That's why she obeyed the idiotic instructions of the professor, feeling herself unusually stupid. Well, if only they had moved to the practical exercises, she would have shown them all…

'No-no-no, this just won't do.' With a gesture, Madam Merrythought stopped her. 'As far as I understand, you had almost no formal training before, didn't you, Miss Granger?'

Hermione lowered her eyes and said nothing. According to her legend, she attended some remote school somewhere at the Carpathian foothills. The very fact that no one here had ever heard about that school should only make her story seem more believable.

'I am afraid that you will have to start from the very beginning. Rhythm, breathing, change of pace… These are basic, intuitive skills. Of course, you are way too old; after you turn thirteen, not much could be done…' She sighed and shook her head. 'Your technique is absolutely awful. I can't understand how you managed to learn broom-flights at all – has it never occurred to you that if you don't have a right intuitive feeling, all those memorized tricks won't help you in the least?'

Hermione looked at her in perplexity. Of course, her broom-lights turned to be absolute failure at the time, but what they had to do with what was happening now? In magic combat, a victor is the one who knows more spells and possesses certain courage and inventiveness to apply them timely – and not, say, the epitome of perfect elegance. Nor the one with a bigger wand. Or a mightier one.

'Perhaps, you are right, madam, and I do lack formal training. But I have certain practical knowledge,' said Hermione, boldly raising her eyes at Madam Merrythought and emphasizing this '_practical_'.

Madam Merrythought bestowed her with a very strange look – a curious mixture of sadness and regret.

'And you, undoubtedly, are very proud of this,' she said quietly, with a somewhat sudden weariness.

Hermione recalled her numerous encounters with Death Eaters, victorious as well as less so, and shrugged her shoulders.

'Why, I also happened to lose,' she said evenly.

Madam Merrythought still looked at her with that half-pity, half-regret.

'This is absolutely not important,' she said. 'Still, your experience will help me demonstrate something. There are quite a few of your classmates who should find this exercise... rather instructive.'

With these words, she turned to the class and once again, eyed the row of the seventh-years, seemingly calculating something in her mind. Someone from those who overheard Hermione's conversation with professor Merrythought now was looked at her with undisguised interest.
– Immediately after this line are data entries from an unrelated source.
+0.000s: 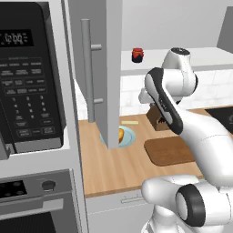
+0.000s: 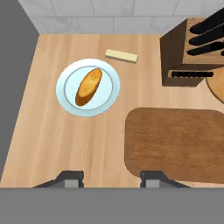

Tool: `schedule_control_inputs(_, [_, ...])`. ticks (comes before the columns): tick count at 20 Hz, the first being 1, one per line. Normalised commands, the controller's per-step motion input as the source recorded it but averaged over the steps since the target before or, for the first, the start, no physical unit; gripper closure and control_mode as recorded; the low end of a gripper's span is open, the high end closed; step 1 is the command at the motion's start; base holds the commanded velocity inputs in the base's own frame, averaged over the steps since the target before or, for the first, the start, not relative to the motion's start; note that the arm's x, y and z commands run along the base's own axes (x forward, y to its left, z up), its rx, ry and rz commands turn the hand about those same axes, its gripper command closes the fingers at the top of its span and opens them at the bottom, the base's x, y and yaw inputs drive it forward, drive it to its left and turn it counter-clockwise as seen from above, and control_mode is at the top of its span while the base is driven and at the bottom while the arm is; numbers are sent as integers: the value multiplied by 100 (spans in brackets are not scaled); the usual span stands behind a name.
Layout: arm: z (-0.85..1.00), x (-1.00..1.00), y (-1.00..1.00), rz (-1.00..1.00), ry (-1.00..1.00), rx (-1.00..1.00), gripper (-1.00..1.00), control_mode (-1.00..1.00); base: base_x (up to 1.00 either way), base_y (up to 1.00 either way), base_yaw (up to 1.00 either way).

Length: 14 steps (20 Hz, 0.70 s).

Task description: From the different types of pastries on the counter, select a croissant and place it on the cutting board. Then retrieve a jar of jam from the cabinet and place it alongside the croissant on the cutting board.

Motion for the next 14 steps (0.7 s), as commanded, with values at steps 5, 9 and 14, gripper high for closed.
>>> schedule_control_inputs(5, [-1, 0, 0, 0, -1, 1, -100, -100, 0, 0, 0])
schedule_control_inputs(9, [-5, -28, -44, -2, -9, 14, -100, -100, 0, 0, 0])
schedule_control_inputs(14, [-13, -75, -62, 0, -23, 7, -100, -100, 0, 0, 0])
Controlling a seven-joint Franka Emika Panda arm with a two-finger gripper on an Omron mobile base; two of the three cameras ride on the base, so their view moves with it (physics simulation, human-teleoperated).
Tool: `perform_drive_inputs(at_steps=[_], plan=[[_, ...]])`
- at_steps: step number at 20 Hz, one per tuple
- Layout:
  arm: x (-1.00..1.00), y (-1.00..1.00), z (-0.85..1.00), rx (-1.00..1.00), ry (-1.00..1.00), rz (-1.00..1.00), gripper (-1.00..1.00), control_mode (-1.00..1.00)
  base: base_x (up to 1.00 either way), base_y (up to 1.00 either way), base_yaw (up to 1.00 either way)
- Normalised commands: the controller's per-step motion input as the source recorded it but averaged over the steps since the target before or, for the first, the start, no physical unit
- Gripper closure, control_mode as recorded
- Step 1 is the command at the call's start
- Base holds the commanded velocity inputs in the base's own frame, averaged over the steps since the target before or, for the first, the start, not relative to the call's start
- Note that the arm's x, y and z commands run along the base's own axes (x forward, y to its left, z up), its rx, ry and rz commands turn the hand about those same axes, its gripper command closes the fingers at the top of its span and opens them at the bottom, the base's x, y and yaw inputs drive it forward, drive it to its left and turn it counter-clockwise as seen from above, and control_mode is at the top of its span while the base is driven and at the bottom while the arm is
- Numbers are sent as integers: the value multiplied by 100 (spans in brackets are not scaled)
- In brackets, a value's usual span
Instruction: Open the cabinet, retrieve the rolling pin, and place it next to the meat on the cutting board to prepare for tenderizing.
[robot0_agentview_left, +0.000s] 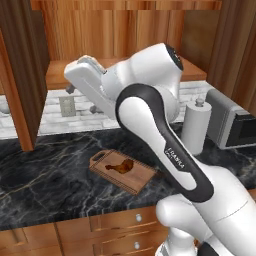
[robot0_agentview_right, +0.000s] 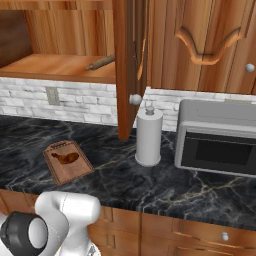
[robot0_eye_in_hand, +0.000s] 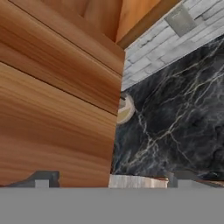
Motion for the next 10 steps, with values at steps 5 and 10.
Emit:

As she noted, for many Slytherins, this interest was predictably mixed with borderline-insulting condescendence. Hermione watched her classmates closely, trying to understand what each one was worth – not only from the duelling prospective, but just in general.

Hilary Hedge, the captain of Ravenclaw Quidditch team and the only girl in it, met her glance seriously and answered with a small encouraging nod. Two of her Ravenclaw friends, Constantine Lestrange and Matthaeus Nott, watched her with distant, but not unfriendly curiosity. Billius Weasley, a fellow Gryffindor student, noticing her glance, smiled and winked, and Prewett, carefully pretending as she had not heard a thing, was looking at the professor. And as for Slytherins – Greengrass and Clearwater watched the scene with nothing but a polite indifference, Olive Hornby made an especially sour face, and Abraxas Malfoy, grinning unpleasantly, was whispering something to Tom Riddle, who was standing beside him. The latter just shrugged and, not changing his somewhat absent expression, answered curtly, to which Malfoy grinned even wider. Hermione clenched her fists, trying to suppress the rising anger: she could not stand being laughed at.

Her annoyance did not remain unnoticed by Madam Merrythought, and a faint smile appeared on her lips.

'Mr Malfoy, if you please,' she said. 'Would you be so kind as to demonstrate Miss Granger – and all of us – your knowledge of the Wizarding Duel Code.'

'And of which one precisely, professor?' Malfoy inquired with an overdone politeness, stepping forward. 'Ancient Celtic? Old German? Hardly Canonical Russian, anyway,' he smirked. 'Definitely _not_ the case.'

Hermione clenched her teeth. She understood the not-so-well-hidden insult perfectly: from all the Codes mentioned, Canonical Russian was the only one forbidding duels between wizards of unequal blood status, considering them shameful.

'Follow the Statute of 1670; it's the de-facto standard,' said Madam Merrythought dryly. 'Are you familiar with it, Miss Granger?'

'Quite,' Hermione muttered. How could she not be familiar; she memorised all this ceremonial rubbish ages ago, in Lockhart's time.

According to this Statute, a duel should be witnessed, but the seconds were unnecessary; the distance between the opponents equalled twenty paces, and all so-called 'noble' gestures - deliberately aiming aside, for instance – were forbidden. A duel was to start upon an agreed signal, and the exact number of spells allowed for each party was not usually restricted – even though it was tacitly assumed that their quantity would be equal.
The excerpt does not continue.